WHAT YOU SHOULD DO
Restate the records that follow word for word. Omit the images.

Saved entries
○ ○ ○ ○ ○
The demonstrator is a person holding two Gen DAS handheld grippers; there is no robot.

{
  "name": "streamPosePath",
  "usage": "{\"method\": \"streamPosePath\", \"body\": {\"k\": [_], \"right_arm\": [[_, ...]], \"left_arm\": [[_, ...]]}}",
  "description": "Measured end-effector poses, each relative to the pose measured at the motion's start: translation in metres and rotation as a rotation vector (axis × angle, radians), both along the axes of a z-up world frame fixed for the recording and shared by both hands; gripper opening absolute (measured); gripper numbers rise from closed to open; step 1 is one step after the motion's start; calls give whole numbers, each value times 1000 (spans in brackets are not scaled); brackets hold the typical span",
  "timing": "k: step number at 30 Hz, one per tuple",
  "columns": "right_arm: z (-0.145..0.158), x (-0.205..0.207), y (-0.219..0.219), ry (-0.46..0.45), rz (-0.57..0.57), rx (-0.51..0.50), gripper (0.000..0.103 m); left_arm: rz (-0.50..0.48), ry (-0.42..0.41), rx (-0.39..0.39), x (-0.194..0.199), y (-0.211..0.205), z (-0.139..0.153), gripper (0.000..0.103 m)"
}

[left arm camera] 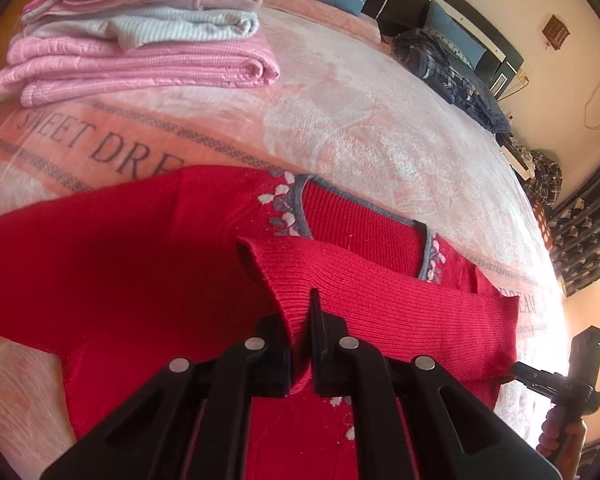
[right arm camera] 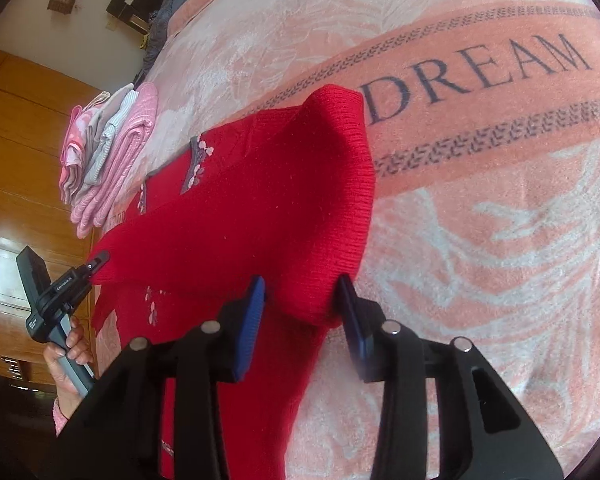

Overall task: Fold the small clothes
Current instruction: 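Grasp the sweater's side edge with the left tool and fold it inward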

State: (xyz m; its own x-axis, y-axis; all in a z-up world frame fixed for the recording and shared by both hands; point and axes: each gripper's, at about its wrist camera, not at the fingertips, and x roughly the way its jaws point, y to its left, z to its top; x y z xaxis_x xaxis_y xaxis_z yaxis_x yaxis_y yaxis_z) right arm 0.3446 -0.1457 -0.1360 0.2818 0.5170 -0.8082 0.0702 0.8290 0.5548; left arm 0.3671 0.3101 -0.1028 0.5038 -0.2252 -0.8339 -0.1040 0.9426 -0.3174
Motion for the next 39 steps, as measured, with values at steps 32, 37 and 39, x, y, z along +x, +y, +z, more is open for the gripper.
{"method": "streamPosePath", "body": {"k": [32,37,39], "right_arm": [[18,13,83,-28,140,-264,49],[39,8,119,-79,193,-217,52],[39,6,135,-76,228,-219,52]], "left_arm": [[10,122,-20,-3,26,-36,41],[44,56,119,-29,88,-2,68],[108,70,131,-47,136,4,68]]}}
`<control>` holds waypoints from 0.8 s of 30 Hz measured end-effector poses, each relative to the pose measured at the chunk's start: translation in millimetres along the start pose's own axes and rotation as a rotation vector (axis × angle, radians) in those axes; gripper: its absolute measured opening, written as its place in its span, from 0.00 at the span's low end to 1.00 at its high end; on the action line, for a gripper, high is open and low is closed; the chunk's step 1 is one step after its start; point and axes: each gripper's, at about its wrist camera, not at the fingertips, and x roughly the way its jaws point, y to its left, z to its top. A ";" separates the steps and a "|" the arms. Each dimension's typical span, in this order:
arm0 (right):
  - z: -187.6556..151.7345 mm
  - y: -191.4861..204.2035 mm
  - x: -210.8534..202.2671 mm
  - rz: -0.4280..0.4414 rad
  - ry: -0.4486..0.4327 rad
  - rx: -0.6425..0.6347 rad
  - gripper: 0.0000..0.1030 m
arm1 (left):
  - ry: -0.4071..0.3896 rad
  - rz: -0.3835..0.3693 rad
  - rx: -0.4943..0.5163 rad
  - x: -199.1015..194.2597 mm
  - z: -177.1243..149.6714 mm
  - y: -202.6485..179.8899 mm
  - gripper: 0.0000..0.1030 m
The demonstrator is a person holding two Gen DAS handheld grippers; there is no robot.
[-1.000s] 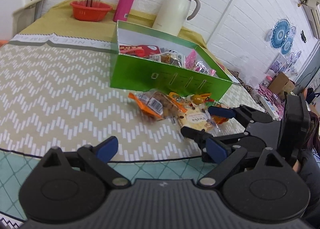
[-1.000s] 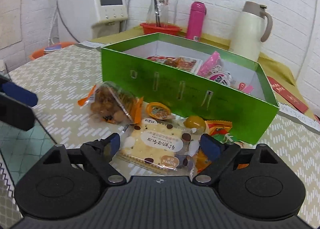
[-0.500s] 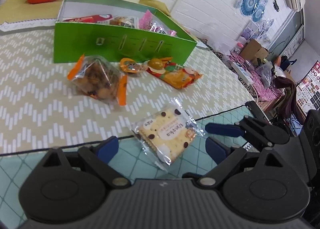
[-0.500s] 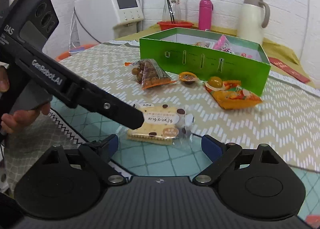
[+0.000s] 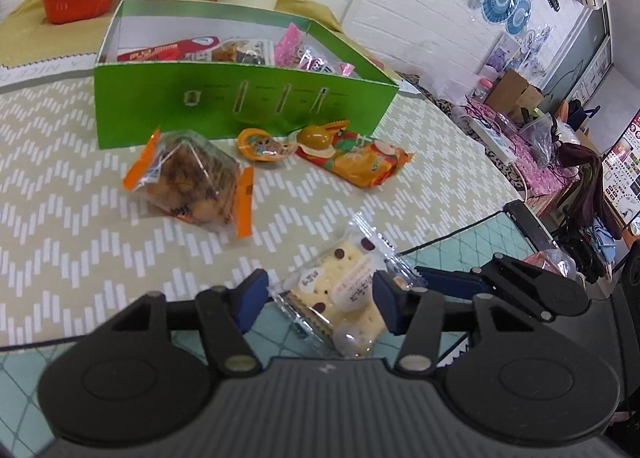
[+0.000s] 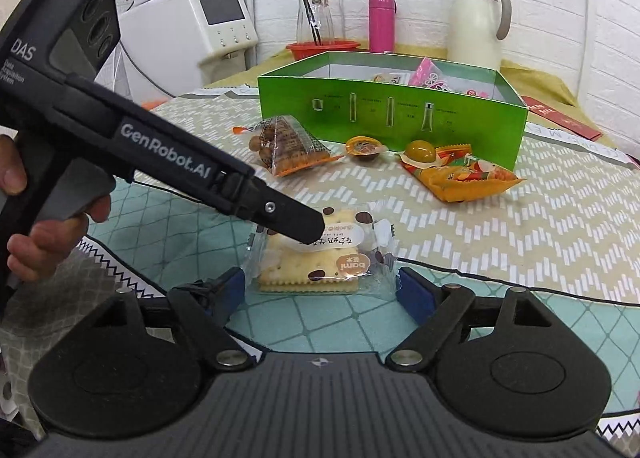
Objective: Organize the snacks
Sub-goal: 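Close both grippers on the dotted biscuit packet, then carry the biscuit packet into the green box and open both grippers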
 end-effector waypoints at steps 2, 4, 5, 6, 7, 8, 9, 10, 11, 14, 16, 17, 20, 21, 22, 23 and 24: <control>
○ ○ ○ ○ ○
YOUR SOLUTION
The demonstrator is a person holding two Gen DAS handheld grippers; there is no robot.

{
  "name": "streamPosePath",
  "usage": "{\"method\": \"streamPosePath\", \"body\": {\"k\": [_], \"right_arm\": [[_, ...]], \"left_arm\": [[_, ...]]}}",
  "description": "Measured end-effector poses, each relative to the pose measured at the motion's start: translation in metres and rotation as a rotation vector (axis × angle, radians), both along the axes of a z-up world frame fixed for the recording and shared by both hands; gripper opening absolute (measured); gripper numbers rise from closed to open; step 1 is one step after the motion's start; calls give whole numbers, each value times 1000 (spans in brackets are not scaled); brackets hold the typical span",
  "timing": "k: step number at 30 Hz, one per tuple",
  "columns": "right_arm: z (-0.145..0.158), x (-0.205..0.207), y (-0.219..0.219), ry (-0.46..0.45), rz (-0.57..0.57), rx (-0.51..0.50), gripper (0.000..0.103 m); left_arm: rz (-0.50..0.48), ry (-0.42..0.41), rx (-0.39..0.39), x (-0.194..0.199), y (-0.211..0.205), z (-0.139..0.153), gripper (0.000..0.103 m)"
}

[left arm camera] 
[right arm camera] 

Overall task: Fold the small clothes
Current instruction: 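Grasp the sweater's side edge with the left tool and fold it inward
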
State: (xyz m; its own x-axis, y-axis; all in a z-up world frame fixed for the recording and shared by both hands; point and axes: each gripper's, at about its wrist camera, not at the fingertips, and x roughly the way its jaws point, y to its left, z to its top; x y z xaxis_x xaxis_y xaxis_z yaxis_x yaxis_y yaxis_z) right arm 0.3446 -0.1457 -0.1360 0.2818 0.5170 -0.8082 0.0702 0.8290 0.5548; left arm 0.3671 0.3101 -0.1028 0.5038 -0.2252 -0.8339 -0.1040 0.9426 -0.3174
Motion for the next 39 steps, as measured, with values at steps 32, 37 and 39, x, y, z along +x, +y, +z, more is open for the gripper.
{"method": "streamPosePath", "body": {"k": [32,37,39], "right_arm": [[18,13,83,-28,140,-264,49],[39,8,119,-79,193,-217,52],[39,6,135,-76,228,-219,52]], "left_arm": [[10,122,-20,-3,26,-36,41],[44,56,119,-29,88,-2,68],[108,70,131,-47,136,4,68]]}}
`<control>` holds waypoints from 0.8 s of 30 Hz measured end-effector poses, each relative to the pose measured at the chunk's start: translation in millimetres along the start pose's own axes and rotation as a rotation vector (axis × angle, radians) in those axes; gripper: its absolute measured opening, written as its place in its span, from 0.00 at the span's low end to 1.00 at its high end; on the action line, for a gripper, high is open and low is closed; the chunk's step 1 is one step after its start; point and axes: each gripper's, at about its wrist camera, not at the fingertips, and x roughly the way its jaws point, y to its left, z to its top. A ";" separates the steps and a "|" the arms. Each dimension's typical span, in this order:
arm0 (right):
  - z: -187.6556..151.7345 mm
  - y: -191.4861..204.2035 mm
  - x: -210.8534..202.2671 mm
  - rz: -0.4280..0.4414 rad
  - ry: -0.4486..0.4327 rad
  - rx: -0.6425..0.6347 rad
  - gripper: 0.0000..0.1030 m
arm1 (left):
  - ry: -0.4071..0.3896 rad
  - rz: -0.3835..0.3693 rad
  - rx: -0.4943..0.5163 rad
  - x: -199.1015..194.2597 mm
  - z: -177.1243..149.6714 mm
  - y: -202.6485..179.8899 mm
  - gripper: 0.0000..0.1030 m
The demonstrator is a person holding two Gen DAS handheld grippers; there is no robot.
[-1.000s] 
[-1.000s] 
[-0.500s] 
[-0.500s] 
[+0.000s] 
[+0.000s] 
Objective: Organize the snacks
Sub-goal: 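Close both grippers on the dotted biscuit packet, then carry the biscuit packet into the green box and open both grippers
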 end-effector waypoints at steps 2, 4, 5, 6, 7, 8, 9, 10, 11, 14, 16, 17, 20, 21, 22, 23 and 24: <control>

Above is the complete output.